• Action item:
Your answer must contain each line of the data, copied exactly.

(Dataset entries)

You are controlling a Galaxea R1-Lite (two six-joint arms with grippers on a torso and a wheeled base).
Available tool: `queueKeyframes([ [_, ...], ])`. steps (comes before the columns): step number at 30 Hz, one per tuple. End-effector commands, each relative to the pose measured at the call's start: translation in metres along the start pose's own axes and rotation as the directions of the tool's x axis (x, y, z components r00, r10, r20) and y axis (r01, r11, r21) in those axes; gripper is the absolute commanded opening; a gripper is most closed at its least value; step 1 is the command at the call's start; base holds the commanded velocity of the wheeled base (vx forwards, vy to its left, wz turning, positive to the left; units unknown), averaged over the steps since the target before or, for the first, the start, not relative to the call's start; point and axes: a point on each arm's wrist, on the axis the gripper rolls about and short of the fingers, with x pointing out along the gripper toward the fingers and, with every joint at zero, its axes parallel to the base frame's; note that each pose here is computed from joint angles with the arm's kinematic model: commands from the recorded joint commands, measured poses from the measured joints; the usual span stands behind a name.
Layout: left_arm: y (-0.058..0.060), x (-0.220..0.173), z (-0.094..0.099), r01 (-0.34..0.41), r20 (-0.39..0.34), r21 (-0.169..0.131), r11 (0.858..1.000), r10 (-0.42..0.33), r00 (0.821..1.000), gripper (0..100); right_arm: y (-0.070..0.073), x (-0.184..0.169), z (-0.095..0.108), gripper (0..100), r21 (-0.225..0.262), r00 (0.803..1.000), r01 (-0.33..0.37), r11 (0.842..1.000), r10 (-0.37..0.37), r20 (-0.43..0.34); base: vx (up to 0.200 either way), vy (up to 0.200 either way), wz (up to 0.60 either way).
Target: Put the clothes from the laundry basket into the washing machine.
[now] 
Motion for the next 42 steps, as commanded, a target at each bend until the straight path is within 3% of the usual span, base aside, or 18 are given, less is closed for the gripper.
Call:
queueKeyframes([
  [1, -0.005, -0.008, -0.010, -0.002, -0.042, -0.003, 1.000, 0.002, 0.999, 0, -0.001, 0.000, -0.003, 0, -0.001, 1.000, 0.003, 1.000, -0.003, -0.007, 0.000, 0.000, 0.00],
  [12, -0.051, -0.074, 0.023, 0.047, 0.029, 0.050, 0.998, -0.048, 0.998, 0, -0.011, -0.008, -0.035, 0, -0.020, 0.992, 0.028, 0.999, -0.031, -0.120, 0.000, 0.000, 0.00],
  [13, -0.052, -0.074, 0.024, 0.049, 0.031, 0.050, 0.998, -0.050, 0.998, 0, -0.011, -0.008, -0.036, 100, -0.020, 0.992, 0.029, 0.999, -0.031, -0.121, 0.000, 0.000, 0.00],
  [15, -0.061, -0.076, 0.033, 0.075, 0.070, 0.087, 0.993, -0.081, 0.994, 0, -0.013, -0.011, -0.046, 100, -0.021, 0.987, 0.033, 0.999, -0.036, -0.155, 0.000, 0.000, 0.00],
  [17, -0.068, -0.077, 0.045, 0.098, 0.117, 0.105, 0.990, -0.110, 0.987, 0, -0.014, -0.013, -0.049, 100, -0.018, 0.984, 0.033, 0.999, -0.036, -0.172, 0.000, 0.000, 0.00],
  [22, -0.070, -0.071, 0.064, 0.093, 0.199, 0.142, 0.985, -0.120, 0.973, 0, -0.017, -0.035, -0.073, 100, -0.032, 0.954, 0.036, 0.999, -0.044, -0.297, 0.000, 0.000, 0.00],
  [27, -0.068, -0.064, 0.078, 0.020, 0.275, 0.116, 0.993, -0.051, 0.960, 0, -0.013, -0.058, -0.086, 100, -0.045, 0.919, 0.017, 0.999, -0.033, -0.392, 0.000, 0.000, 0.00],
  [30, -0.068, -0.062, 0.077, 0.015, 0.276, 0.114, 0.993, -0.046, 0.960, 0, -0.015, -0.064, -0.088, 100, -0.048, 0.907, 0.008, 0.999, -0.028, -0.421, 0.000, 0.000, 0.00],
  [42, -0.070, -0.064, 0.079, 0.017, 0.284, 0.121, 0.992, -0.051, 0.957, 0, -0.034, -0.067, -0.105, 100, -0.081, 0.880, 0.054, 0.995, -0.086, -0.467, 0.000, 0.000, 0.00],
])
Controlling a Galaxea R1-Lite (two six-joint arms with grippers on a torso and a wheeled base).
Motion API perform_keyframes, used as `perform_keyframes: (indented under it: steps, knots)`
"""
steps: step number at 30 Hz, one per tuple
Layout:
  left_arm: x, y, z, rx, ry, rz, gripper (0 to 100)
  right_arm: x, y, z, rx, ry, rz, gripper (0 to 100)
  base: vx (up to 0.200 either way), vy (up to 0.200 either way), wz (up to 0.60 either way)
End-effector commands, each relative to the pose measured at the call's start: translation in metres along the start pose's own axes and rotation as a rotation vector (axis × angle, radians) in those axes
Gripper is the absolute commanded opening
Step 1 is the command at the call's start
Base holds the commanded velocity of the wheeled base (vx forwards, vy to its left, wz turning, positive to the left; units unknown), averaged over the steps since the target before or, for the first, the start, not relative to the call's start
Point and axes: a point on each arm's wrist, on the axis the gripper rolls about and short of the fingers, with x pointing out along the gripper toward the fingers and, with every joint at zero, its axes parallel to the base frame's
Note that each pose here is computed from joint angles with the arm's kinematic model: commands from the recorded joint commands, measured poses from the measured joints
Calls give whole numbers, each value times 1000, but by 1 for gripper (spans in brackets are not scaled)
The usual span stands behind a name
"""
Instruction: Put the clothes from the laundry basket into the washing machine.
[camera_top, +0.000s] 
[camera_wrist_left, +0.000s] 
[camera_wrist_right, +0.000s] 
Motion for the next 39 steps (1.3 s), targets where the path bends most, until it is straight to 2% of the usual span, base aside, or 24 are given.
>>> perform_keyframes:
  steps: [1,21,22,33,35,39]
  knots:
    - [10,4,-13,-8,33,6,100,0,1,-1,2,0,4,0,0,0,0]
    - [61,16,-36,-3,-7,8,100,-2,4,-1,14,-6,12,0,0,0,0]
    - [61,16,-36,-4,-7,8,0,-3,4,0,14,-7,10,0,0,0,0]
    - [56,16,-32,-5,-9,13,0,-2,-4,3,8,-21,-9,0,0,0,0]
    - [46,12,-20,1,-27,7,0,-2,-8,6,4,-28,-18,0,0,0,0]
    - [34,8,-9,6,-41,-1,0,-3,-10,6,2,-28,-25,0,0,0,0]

• Reply:
You are controlling a Galaxea R1-Lite (two six-joint arms with grippers on a torso and a wheeled base).
Available tool: `queueKeyframes([ [_, ...], ])`. steps (comes before the columns): step number at 30 Hz, one per tuple. End-effector commands, each relative to the pose measured at the call's start: translation in metres along the start pose's own axes and rotation as the directions of the tool's x axis (x, y, z components r00, r10, r20) and y axis (r01, r11, r21) in those axes; gripper is the absolute commanded opening; a gripper is most closed at its least value; step 1 is the command at the call's start; base holds the commanded velocity of the wheeled base (vx forwards, vy to its left, wz turning, positive to the left; units unknown), averaged over the steps since the target before or, for the first, the start, not relative to the call's start; point and axes: a point on each arm's wrist, on the axis the gripper rolls about and short of the fingers, with x pointing out along the gripper toward the fingers and, with every joint at zero, its axes parallel to the base frame's; note that each pose here is computed from joint angles with the arm's kinematic model: commands from the recorded joint commands, measured poses from the measured joints; the usual span stands behind a name.
Layout: left_arm: y (-0.058..0.060), x (-0.220..0.173), z (-0.094..0.099), r01 (-0.34..0.41), r20 (-0.39..0.34), r21 (-0.169..0.131), r11 (0.858..1.000), r10 (-0.42..0.33), r00 (0.821..1.000), gripper (0..100); right_arm: y (-0.070..0.073), x (-0.184..0.169), z (-0.095..0.108), gripper (0..100), r21 (-0.225..0.262), r00 (0.803..1.000), r01 (-0.33..0.37), r11 (0.842..1.000), r10 (-0.37..0.37), r20 (-0.43..0.34); base: vx (up to 0.200 either way), vy (up to 0.200 either way), wz (up to 0.60 either way).
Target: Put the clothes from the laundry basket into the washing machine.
[now] 
Motion for the next 42 steps, as commanded, a target at each bend until the straight path is within 3% of the usual span, base aside, or 18 are given, less is closed for the gripper.
Call:
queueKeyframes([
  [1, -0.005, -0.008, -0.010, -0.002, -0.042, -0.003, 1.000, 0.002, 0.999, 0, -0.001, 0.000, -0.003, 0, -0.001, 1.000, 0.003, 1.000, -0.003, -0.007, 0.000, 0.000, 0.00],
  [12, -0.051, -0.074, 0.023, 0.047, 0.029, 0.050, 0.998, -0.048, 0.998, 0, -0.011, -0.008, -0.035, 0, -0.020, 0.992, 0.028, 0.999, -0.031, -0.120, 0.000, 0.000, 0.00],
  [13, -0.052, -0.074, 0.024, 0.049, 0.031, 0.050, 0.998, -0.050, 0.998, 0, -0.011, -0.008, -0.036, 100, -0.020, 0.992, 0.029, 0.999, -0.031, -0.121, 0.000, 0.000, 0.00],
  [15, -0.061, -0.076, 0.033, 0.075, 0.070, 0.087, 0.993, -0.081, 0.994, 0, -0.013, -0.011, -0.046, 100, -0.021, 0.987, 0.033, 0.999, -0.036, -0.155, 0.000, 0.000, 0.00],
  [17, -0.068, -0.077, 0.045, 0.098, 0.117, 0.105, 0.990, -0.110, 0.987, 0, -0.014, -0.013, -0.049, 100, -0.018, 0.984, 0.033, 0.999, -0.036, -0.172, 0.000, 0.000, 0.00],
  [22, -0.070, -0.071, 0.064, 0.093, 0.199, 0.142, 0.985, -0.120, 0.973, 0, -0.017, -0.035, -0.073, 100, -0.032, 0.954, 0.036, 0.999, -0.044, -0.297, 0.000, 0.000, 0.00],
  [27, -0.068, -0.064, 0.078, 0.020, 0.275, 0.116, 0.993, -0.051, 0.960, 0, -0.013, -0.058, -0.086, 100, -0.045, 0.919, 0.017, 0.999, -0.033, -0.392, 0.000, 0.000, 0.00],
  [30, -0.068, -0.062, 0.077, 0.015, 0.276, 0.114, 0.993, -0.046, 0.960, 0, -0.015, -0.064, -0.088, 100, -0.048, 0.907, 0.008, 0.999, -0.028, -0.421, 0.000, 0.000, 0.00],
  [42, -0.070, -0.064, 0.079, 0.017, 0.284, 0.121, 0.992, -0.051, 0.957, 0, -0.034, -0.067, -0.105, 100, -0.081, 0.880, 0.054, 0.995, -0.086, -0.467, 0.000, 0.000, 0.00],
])
Controlling a Galaxea R1-Lite (two six-joint arms with grippers on a torso and a wheeled base).
Motion API perform_keyframes, used as `perform_keyframes: (indented under it: steps, knots)`
"""
steps: step number at 30 Hz, one per tuple
Layout:
  left_arm: x, y, z, rx, ry, rz, gripper (0 to 100)
  right_arm: x, y, z, rx, ry, rz, gripper (0 to 100)
  base: vx (up to 0.200 either way), vy (up to 0.200 either way), wz (up to 0.60 either way)
End-effector commands, each relative to the pose measured at the call's start: translation in metres along the start pose's own axes and rotation as a rotation vector (axis × angle, radians) in those axes
Gripper is the absolute commanded opening
Step 1 is the command at the call's start
Base holds the commanded velocity of the wheeled base (vx forwards, vy to its left, wz turning, positive to the left; units unknown), averaged over the steps since the target before or, for the first, the start, not relative to the call's start
Point and axes: a point on each arm's wrist, on the axis the gripper rolls about and short of the fingers, with x pointing out along the gripper toward the fingers and, with every joint at zero, its axes parallel to the base frame's
Note that each pose here is computed from joint angles with the arm's kinematic model: commands from the recorded joint commands, measured poses from the measured joints
Calls give whole numbers, each value times 1000, but by 1 for gripper (spans in brackets are not scaled)
The usual span stands behind a name
"""
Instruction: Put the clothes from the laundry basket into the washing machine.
[camera_top, +0.000s] 
[camera_wrist_left, +0.000s] 
[camera_wrist_right, +0.000s] 
Motion for the next 39 steps (1.3 s), targets where the path bends most, until it is straight to 2% of the usual span, base aside, or 24 are given.
>>> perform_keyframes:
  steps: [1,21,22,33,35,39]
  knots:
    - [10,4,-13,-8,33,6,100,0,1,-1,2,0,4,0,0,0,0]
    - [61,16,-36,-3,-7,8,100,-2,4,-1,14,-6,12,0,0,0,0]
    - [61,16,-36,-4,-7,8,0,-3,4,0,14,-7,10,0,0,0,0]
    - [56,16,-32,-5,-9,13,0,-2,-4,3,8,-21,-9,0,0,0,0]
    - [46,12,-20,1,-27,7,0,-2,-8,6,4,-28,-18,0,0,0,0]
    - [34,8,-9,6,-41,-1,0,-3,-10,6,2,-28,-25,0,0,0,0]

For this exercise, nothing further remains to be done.